- Kusheh Location within Iran
- Coordinates: 35°27′58″N 58°30′10″E﻿ / ﻿35.46611°N 58.50278°E
- Country: Iran
- Province: Razavi Khorasan
- County: Kuhsorkh
- District: Central
- Rural District: Kuh Sefid

Population (2016)
- • Total: 1,251
- Time zone: UTC+3:30 (IRST)

= Kusheh, Kuhsorkh =

Village in Razavi Khorasan province, Iran

Kusheh (كوشه) (Note: Also romanized as Kūsheh) is a village in Kuh Sefid Rural District of the Central District in Kuhsorkh County, Razavi Khorasan province, Iran.

==Demographics==
===Population===
At the time of the 2006 National Census, the village's population was 1,113 in 278 households, when it was in Barkuh Rural District of the former Kuhsorkh District in Kashmar County. The following census in 2011 counted 1,241 people in 356 households.

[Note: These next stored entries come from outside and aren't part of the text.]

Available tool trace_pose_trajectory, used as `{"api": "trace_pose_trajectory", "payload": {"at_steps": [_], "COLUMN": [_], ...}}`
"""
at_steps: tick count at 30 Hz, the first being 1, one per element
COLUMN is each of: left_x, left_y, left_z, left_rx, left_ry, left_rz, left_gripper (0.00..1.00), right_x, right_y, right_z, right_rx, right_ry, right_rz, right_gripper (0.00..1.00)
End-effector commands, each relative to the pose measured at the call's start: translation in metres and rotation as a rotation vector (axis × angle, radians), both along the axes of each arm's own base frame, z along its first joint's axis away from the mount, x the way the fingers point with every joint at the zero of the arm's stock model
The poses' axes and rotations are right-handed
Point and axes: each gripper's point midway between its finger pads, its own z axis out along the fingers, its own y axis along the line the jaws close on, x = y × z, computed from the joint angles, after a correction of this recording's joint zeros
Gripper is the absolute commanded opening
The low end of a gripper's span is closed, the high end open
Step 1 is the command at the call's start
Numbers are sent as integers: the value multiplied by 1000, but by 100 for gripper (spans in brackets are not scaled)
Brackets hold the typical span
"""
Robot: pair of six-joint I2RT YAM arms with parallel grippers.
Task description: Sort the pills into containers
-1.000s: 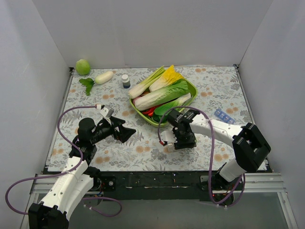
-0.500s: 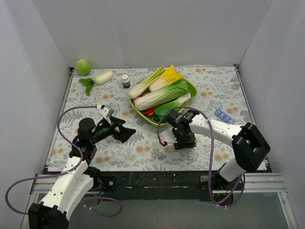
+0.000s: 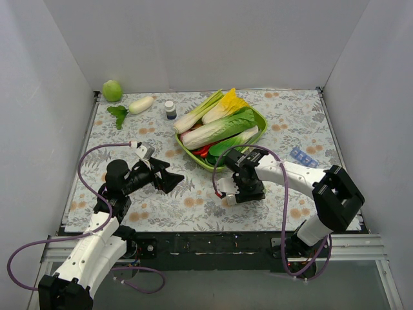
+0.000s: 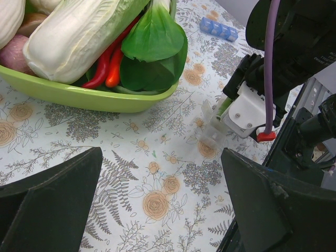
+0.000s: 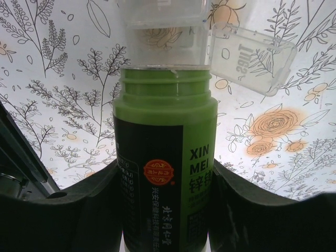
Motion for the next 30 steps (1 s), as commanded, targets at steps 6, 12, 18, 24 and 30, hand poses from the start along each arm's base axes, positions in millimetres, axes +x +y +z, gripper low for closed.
{"api": "trace_pose_trajectory", "payload": {"at_steps": [6, 12, 18, 24, 30], "left_x": [-1, -2, -5, -8, -10], "left_y": [-1, -2, -3, -4, -1], "left_z": [8, 8, 9, 15, 24], "left_rx": [1, 1, -5, -13, -21], "left_ry": [-37, -36, -41, -60, -101], "left_rz": [-15, -25, -38, -48, -26], "left_gripper": [98, 98, 98, 98, 98], "right_x": [5, 1, -2, -15, -12], "right_y": [6, 9, 10, 22, 48], "right_z": [13, 16, 23, 42, 109], "right_rx": [16, 48, 106, 252, 606], "right_ry": [-27, -19, -5, 62, 61], "right_rz": [28, 21, -1, -23, -41], "right_gripper": [1, 1, 1, 1, 1]}}
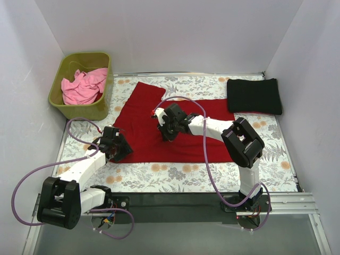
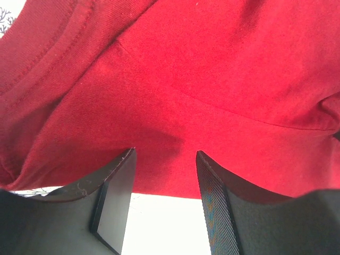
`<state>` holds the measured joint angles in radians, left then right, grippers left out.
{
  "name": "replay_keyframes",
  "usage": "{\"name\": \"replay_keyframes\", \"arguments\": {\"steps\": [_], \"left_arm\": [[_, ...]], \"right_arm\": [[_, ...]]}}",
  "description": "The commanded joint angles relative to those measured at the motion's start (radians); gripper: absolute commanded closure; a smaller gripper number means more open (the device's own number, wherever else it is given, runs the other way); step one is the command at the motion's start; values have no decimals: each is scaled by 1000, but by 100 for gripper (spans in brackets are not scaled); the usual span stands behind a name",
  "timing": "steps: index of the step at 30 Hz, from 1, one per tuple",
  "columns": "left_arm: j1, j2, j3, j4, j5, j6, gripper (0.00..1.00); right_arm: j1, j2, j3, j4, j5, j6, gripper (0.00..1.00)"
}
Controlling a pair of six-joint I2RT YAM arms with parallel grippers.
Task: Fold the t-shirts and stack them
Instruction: Fold the tshirt
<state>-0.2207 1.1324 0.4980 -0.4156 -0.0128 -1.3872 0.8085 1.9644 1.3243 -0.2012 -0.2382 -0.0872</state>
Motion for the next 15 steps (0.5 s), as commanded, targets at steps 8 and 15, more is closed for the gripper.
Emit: {"name": "replay_keyframes", "arguments": {"steps": [8,15], "left_arm": [[-2,-26,19,-35,-58,7,49],[-2,-94,79,-83,-139,31,40]], "right_arm": [[-9,-44,53,-13,69,10,77],[30,-189,-37,-75,131,138,66]]}}
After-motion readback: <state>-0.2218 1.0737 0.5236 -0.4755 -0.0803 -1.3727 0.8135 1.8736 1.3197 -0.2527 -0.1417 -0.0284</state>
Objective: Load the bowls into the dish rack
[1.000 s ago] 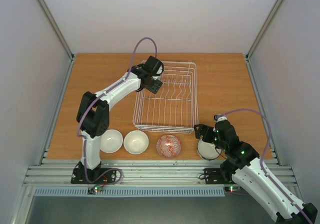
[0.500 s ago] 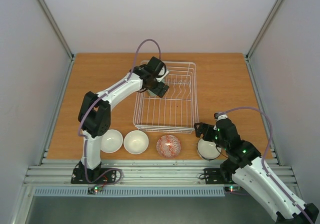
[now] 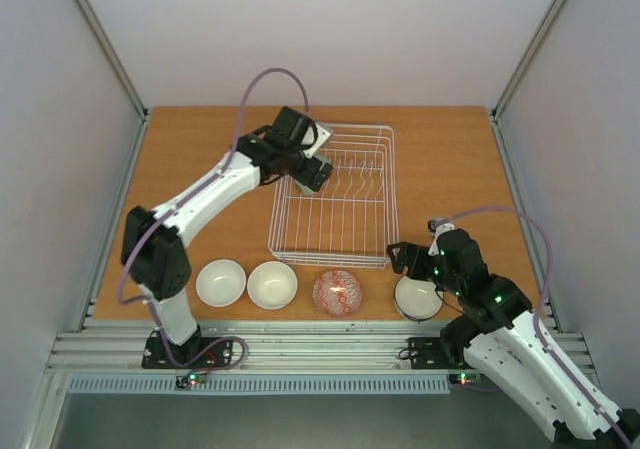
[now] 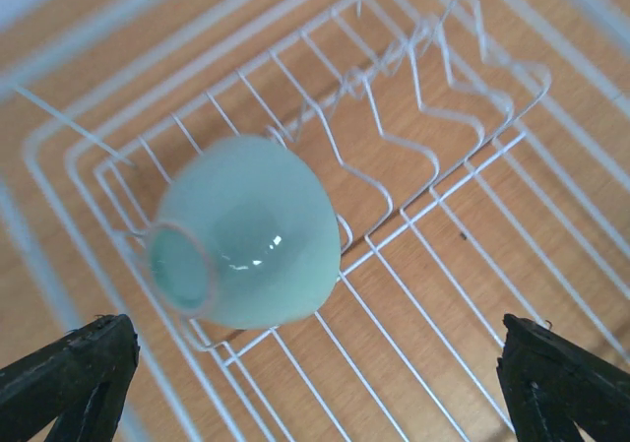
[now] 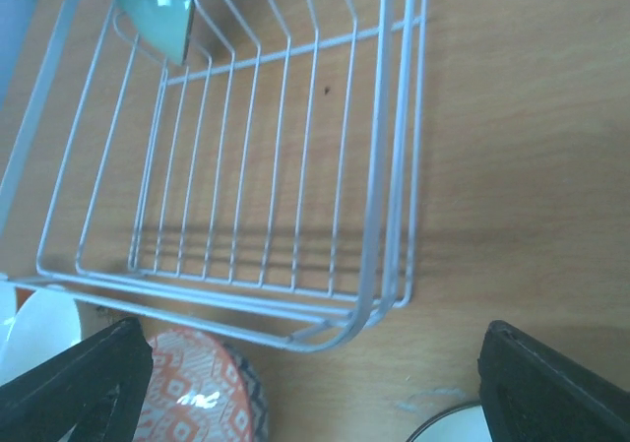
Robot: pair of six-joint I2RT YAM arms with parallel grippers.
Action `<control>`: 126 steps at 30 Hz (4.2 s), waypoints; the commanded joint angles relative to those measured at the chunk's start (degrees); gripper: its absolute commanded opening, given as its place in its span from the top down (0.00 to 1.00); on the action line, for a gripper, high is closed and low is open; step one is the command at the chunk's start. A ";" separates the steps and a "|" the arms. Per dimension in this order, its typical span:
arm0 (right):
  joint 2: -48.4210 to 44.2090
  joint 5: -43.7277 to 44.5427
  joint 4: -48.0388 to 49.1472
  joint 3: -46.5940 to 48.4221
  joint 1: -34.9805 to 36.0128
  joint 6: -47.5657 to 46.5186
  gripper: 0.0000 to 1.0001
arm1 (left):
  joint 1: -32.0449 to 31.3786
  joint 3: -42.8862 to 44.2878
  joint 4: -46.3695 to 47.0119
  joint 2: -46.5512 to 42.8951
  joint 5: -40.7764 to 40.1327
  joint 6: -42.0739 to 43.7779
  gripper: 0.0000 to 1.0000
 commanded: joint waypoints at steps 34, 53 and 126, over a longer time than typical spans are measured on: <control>39.28 8.13 7.12 6.98 29.76 8.57 0.99 | 3.43 -4.16 4.22 -8.16 14.54 -2.95 0.01; 9.29 23.08 0.56 14.22 29.80 -2.59 0.99 | 4.75 -9.32 9.45 -14.79 38.15 -2.92 0.01; 18.45 -19.81 69.33 -10.24 -7.76 0.53 0.82 | 3.71 -10.37 11.38 -6.73 62.29 -8.96 1.00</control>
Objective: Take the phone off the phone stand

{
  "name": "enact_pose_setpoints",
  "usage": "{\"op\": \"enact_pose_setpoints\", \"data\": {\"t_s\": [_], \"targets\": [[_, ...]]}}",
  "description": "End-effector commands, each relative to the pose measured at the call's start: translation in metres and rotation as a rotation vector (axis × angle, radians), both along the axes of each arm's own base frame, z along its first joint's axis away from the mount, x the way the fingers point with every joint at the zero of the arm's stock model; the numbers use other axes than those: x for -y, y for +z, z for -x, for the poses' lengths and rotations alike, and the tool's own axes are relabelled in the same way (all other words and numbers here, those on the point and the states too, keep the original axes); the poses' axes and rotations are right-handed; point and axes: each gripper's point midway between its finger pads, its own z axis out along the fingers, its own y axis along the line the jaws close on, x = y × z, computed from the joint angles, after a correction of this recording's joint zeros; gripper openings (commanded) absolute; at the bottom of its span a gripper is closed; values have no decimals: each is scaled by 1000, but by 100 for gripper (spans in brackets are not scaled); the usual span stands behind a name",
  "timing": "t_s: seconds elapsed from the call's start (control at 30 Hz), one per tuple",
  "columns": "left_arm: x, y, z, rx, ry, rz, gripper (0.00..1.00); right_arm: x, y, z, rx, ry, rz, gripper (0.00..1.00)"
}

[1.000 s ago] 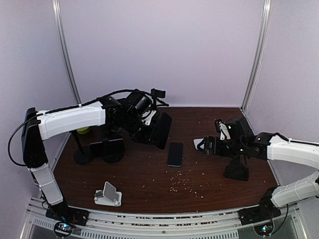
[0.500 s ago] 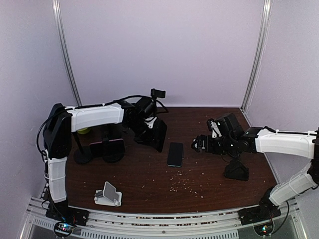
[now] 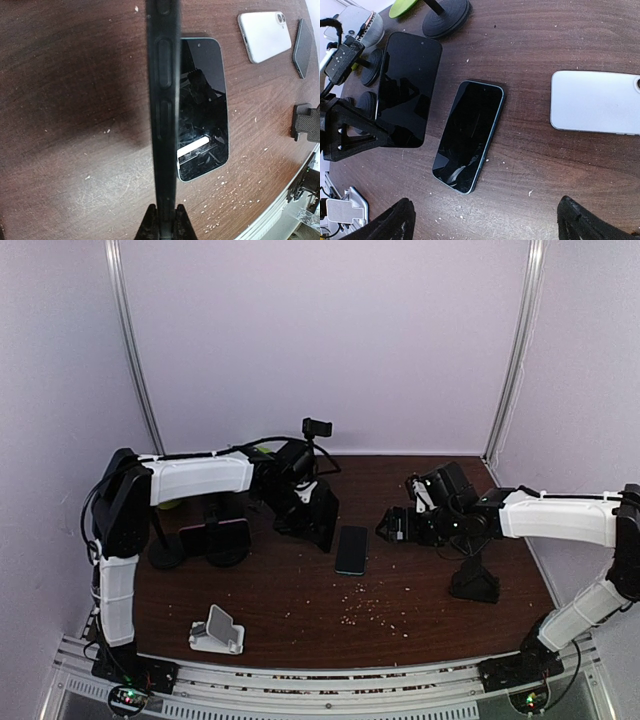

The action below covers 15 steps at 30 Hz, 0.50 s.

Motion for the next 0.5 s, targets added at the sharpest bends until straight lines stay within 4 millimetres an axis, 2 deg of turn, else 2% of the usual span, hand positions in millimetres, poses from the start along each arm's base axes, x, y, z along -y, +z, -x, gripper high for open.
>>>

The 2016 census measured the population of the village as 1,251 people in 370 households.

In 2019, the district was separated from the county in the establishment of Kuhsorkh County, and the rural district was transferred to the new Central District. Kusheh was transferred to Kuh Sefid Rural District created in the same district.